Chris Welsford, managing director at Ayres Punchard, told ESG Clarity there is a lot of variety in the effectiveness of engagement at the fund houses he looks at, and he has had to highlight company transgressions to funds that hold them.
“They do genuinely believe they are engaging properly with companies so if we point out inadequacies, they are a little crestfallen. The better ones will realise they could have asked a better question. Often they will say they are ‘reassured’ by a company’s response, but that doesn’t mean the company had a good response,” he said.
“They talk about voting. They talk about shareholder meetings. And of course that’s valid. But there needs to be some detailed work going on in the background.”
Among advisers ESG Clarity has been speaking with recently for our Q&A series, of which Welsford is one, there appears to be a healthy scepticism of fund houses’ claims of effective engagement.
“[Engagement] is a cop-out,” said Thomas and Thomas’ Darren Lloyd Thomas.

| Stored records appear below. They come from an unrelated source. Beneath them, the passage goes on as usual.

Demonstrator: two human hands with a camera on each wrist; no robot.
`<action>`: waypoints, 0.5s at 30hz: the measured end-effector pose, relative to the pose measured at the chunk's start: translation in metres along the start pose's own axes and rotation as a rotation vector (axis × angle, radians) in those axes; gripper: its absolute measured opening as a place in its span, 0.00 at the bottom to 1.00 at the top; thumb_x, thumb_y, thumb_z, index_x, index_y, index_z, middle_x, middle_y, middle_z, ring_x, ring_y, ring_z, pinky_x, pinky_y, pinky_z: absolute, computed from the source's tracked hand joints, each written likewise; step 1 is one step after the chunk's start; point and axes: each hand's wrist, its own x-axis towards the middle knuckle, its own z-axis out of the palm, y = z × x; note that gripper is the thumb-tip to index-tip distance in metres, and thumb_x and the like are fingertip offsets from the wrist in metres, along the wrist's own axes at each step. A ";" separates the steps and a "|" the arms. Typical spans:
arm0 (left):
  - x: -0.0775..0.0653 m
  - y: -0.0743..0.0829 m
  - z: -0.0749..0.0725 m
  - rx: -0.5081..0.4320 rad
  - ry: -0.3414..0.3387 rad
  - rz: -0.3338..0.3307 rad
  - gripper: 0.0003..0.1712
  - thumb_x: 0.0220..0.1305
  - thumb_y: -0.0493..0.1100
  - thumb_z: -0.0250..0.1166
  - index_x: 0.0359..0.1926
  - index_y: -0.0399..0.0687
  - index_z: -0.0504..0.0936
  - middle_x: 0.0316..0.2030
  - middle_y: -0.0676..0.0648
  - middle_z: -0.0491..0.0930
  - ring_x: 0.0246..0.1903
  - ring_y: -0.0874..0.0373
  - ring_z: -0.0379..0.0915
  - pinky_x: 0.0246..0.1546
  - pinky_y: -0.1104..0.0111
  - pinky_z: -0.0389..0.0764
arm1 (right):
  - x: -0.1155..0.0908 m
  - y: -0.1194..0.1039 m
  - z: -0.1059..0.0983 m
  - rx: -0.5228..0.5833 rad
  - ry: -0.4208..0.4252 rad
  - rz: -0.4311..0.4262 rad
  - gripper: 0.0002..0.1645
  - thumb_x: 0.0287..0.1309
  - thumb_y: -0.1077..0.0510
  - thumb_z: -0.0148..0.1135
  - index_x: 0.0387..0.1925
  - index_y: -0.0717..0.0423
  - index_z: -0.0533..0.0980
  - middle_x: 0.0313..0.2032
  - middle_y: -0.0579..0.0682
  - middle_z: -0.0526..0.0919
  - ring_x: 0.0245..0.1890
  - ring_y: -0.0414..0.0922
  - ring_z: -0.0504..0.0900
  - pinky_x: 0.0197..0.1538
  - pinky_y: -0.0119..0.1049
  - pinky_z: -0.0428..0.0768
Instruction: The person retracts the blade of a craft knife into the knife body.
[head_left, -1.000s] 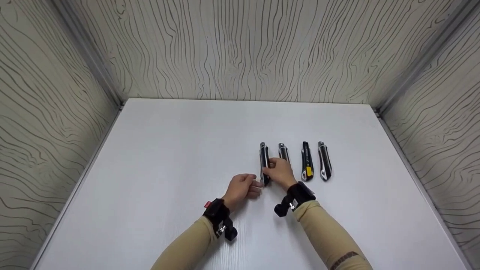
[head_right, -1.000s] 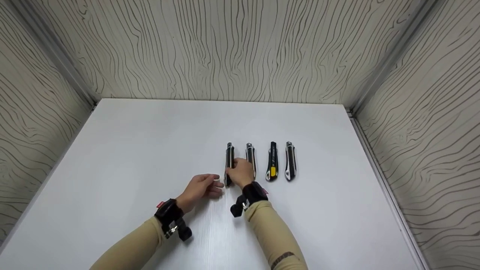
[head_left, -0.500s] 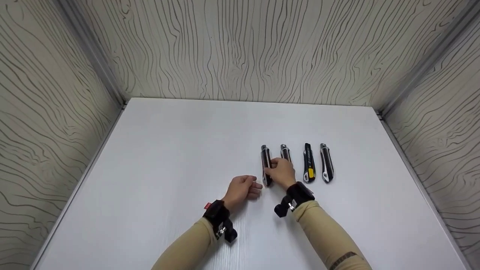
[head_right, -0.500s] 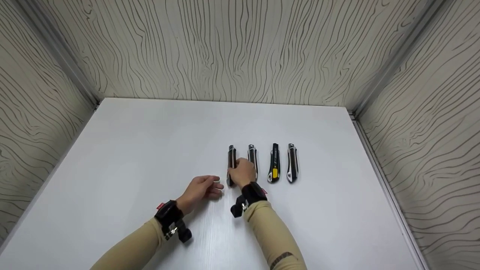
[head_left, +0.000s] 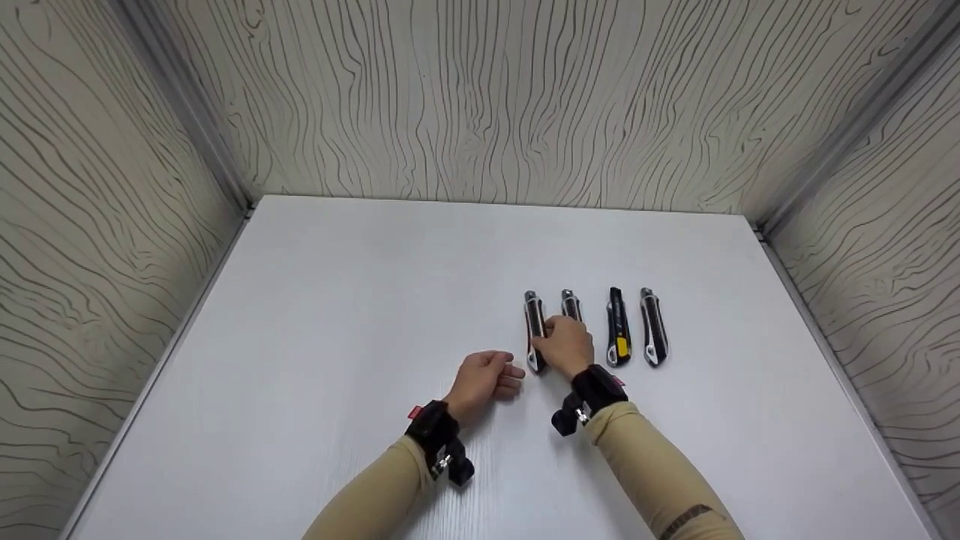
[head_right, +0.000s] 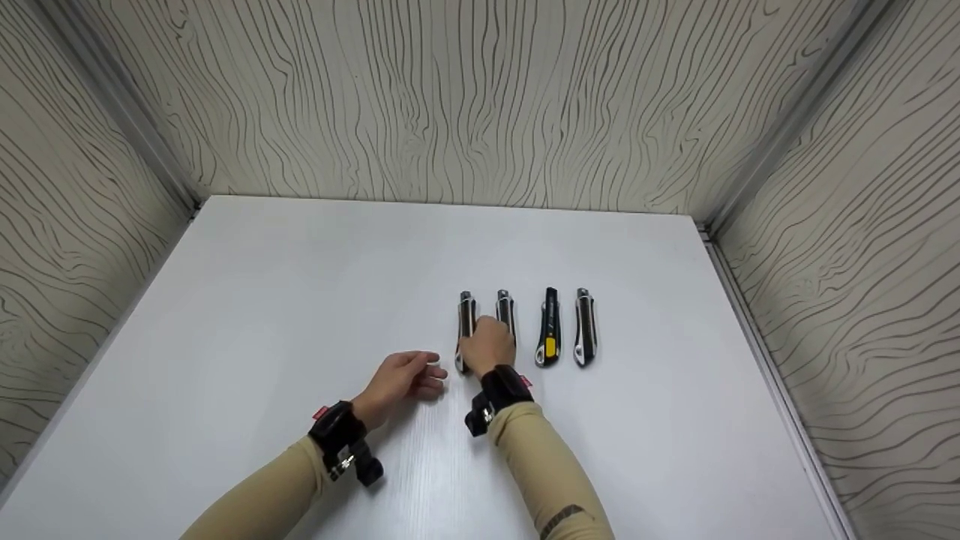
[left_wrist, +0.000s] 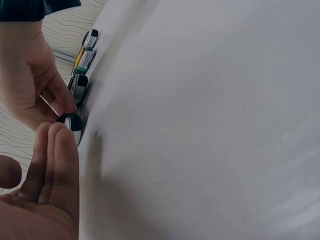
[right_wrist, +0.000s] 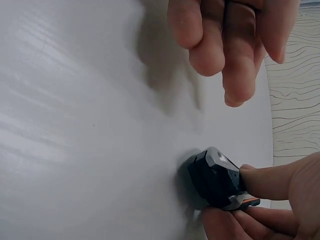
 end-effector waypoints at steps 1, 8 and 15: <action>0.000 0.001 0.000 0.002 0.002 -0.001 0.19 0.74 0.37 0.46 0.53 0.23 0.71 0.31 0.43 0.85 0.26 0.61 0.80 0.29 0.70 0.84 | 0.000 -0.001 0.000 -0.003 0.001 0.001 0.19 0.52 0.52 0.69 0.42 0.61 0.82 0.36 0.55 0.85 0.35 0.51 0.82 0.40 0.47 0.79; -0.001 0.003 -0.005 0.038 0.011 0.017 0.19 0.75 0.39 0.47 0.54 0.24 0.71 0.35 0.38 0.86 0.29 0.60 0.82 0.31 0.67 0.85 | -0.002 -0.001 -0.004 -0.057 -0.012 0.019 0.20 0.56 0.50 0.67 0.47 0.58 0.81 0.41 0.55 0.86 0.41 0.54 0.84 0.44 0.49 0.80; 0.002 0.011 -0.020 0.145 0.059 0.058 0.21 0.76 0.41 0.48 0.57 0.27 0.72 0.40 0.36 0.85 0.33 0.56 0.84 0.39 0.62 0.87 | -0.002 0.013 -0.024 0.001 -0.010 -0.084 0.22 0.60 0.54 0.63 0.53 0.59 0.79 0.47 0.57 0.85 0.46 0.54 0.83 0.49 0.50 0.81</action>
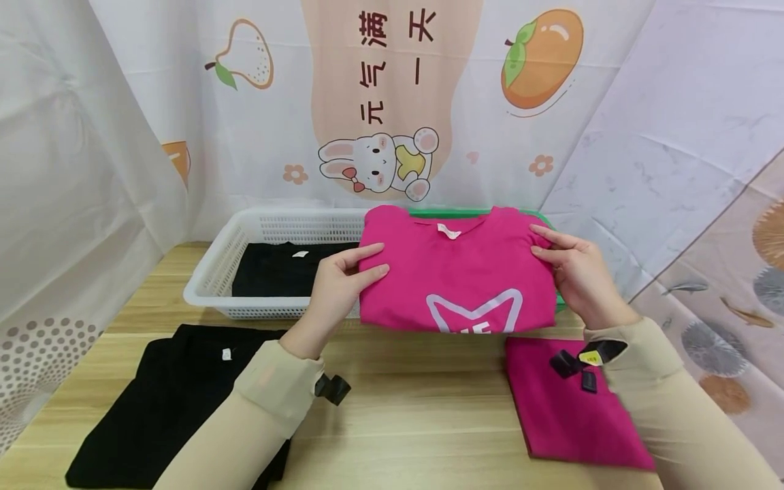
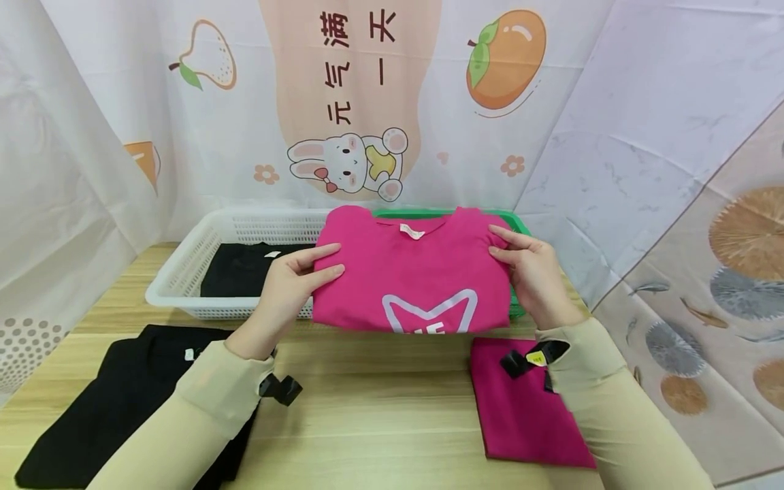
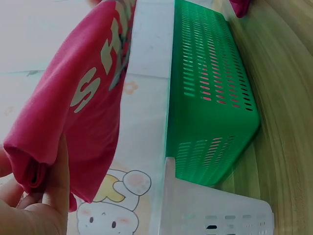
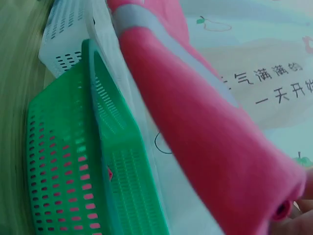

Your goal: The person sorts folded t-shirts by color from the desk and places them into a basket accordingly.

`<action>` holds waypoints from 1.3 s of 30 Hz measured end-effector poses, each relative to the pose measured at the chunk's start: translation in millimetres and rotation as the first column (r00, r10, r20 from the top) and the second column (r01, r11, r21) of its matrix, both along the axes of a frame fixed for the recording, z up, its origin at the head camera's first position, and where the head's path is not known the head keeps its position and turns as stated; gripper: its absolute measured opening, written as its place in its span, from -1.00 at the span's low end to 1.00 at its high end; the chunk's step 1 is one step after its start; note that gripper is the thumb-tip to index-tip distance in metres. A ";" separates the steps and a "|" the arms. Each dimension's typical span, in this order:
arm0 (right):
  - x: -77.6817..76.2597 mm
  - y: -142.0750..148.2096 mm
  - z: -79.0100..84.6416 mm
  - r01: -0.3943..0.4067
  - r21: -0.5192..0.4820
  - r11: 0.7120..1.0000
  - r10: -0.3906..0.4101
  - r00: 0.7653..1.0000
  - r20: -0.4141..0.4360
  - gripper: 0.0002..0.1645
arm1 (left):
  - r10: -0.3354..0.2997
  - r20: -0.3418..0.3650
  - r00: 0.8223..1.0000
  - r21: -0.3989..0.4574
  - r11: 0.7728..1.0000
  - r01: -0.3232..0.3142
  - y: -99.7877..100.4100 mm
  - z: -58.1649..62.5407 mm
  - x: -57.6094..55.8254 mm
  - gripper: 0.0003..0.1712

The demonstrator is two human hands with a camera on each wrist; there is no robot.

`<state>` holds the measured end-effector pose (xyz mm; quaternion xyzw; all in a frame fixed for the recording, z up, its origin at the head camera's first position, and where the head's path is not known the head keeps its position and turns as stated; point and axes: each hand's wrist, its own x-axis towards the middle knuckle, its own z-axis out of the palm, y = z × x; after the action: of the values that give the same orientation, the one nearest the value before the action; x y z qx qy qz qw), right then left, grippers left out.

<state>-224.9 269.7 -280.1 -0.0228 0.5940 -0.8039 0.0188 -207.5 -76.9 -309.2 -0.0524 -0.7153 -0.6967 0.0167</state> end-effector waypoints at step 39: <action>-59.6 18.9 1.0 0.410 0.019 0.912 -0.411 0.911 0.047 -0.56 | 0.017 -0.017 1.000 -0.212 0.977 -0.020 49.2 -18.5 -55.7 -0.60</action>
<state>-284.5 288.6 -279.1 0.1224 0.5886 -0.7875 -0.1355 -263.2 -27.7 -327.7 -0.0524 -0.7860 -0.6156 0.0226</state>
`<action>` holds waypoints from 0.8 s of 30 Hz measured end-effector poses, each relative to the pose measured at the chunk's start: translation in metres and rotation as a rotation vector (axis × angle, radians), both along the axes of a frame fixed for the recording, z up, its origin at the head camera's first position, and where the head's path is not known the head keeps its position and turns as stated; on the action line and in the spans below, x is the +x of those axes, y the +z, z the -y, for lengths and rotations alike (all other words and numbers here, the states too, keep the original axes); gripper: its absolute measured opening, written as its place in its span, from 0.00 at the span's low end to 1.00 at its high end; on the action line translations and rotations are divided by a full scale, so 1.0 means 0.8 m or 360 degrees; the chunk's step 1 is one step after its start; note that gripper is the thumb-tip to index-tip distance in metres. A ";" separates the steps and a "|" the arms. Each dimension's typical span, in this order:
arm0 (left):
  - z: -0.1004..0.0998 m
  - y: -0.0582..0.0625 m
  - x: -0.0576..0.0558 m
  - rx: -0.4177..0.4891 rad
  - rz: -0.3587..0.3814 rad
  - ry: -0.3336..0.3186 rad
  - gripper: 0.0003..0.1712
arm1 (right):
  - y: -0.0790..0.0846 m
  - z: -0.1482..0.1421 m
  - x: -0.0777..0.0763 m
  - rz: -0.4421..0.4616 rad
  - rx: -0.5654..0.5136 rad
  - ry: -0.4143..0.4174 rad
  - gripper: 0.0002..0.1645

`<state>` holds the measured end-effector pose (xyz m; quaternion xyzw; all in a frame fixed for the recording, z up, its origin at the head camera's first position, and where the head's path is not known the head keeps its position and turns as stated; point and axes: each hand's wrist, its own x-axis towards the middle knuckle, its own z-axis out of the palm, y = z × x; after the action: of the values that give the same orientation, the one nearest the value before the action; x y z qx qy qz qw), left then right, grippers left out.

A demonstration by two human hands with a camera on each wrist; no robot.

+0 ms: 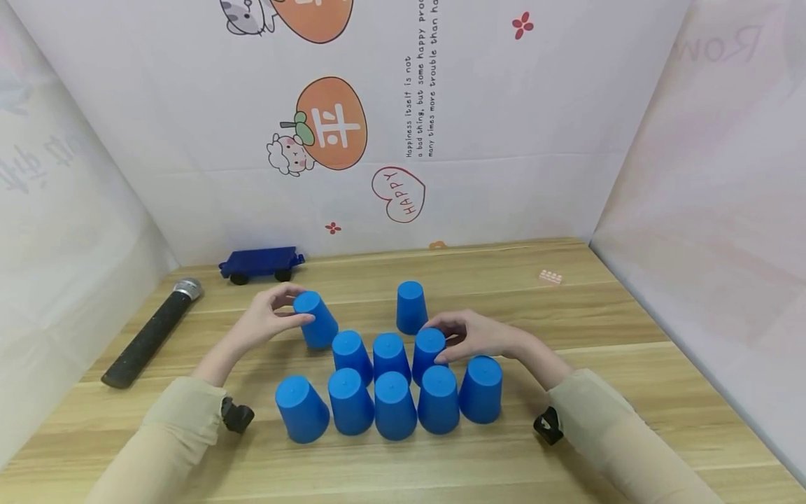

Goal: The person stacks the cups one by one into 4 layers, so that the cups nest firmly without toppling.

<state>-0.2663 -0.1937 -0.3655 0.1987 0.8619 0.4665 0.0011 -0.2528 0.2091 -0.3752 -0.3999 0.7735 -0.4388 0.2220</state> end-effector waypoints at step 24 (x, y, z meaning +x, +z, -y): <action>-0.093 0.004 -0.054 -0.0181 0.0034 -0.0207 0.27 | -0.002 0.000 -0.002 -0.0005 -0.0022 0.0013 0.27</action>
<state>-0.3098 -0.1190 -0.3622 0.2489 0.8722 0.4180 0.0520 -0.2545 0.2092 -0.3764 -0.4052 0.7691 -0.4427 0.2199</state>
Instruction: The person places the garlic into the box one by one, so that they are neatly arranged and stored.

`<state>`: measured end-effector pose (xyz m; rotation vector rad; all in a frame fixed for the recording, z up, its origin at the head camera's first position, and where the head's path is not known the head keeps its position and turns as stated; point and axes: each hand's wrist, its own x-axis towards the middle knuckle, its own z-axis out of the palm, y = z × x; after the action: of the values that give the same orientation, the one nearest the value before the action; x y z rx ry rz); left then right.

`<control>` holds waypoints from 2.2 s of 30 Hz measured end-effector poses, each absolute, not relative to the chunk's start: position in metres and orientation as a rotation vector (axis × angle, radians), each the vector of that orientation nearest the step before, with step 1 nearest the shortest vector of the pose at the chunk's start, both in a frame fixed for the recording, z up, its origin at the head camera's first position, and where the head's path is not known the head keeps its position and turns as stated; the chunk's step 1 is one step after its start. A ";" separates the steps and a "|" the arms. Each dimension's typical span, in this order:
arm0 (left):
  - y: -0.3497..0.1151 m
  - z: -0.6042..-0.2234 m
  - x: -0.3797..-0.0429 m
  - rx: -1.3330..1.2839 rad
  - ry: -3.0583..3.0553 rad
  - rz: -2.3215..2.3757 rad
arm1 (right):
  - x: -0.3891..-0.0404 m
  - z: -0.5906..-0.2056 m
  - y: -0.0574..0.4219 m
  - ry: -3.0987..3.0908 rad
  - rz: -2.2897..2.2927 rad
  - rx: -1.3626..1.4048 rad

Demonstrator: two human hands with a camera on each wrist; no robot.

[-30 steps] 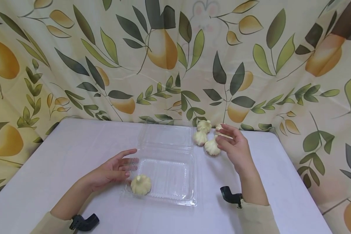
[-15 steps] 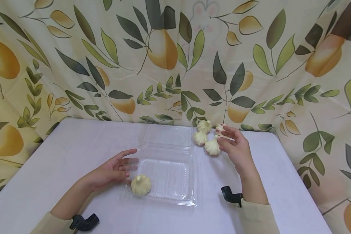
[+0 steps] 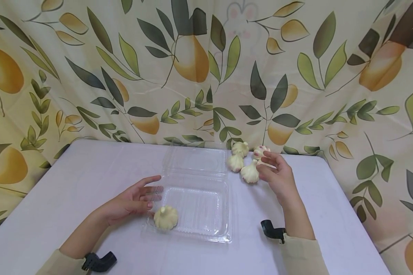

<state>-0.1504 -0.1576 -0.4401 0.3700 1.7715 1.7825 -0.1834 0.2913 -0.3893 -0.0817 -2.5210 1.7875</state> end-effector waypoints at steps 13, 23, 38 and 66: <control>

“It’s like me saying, ‘I don’t want to invest in sugar’, and you saying, ‘I’ve got Coca-Cola in the portfolio, but we’ve been engaging with Coca-Cola to reduce the sugar’. That’s great but I don’t want any sugar. You have to respect those red lines.”
The conversation around engagement is often one that doesn’t initially marry with end clients’ ideas about sustainable investing. Similarly, for Julian Parrott, partner at Ethical Futures, fund manager claims of engaging with big polluters can only go so far towards appealing to investors.
“That whole space of [banks] extending fossil fuels is an area of tension with what our clients are looking at what they’re expecting from funds,” he said.
“I don’t think many managers have really picked up on that – there’s still a sort of, ‘Well, we can engage with them and encourage them to change.’ But if you’ve got a big stake in Canadian tar sands or something, it’s a hard one to reverse.”
Engagement has the potential to generate big wins, such as the increasingly successful use of litigation, and engagement collaborations such as last month’s Valuing Water Finance Initiative. But strategies must step up, and not be used as a get out of jail free card, if they are to avoid becoming the next frontier of ESG scepticism.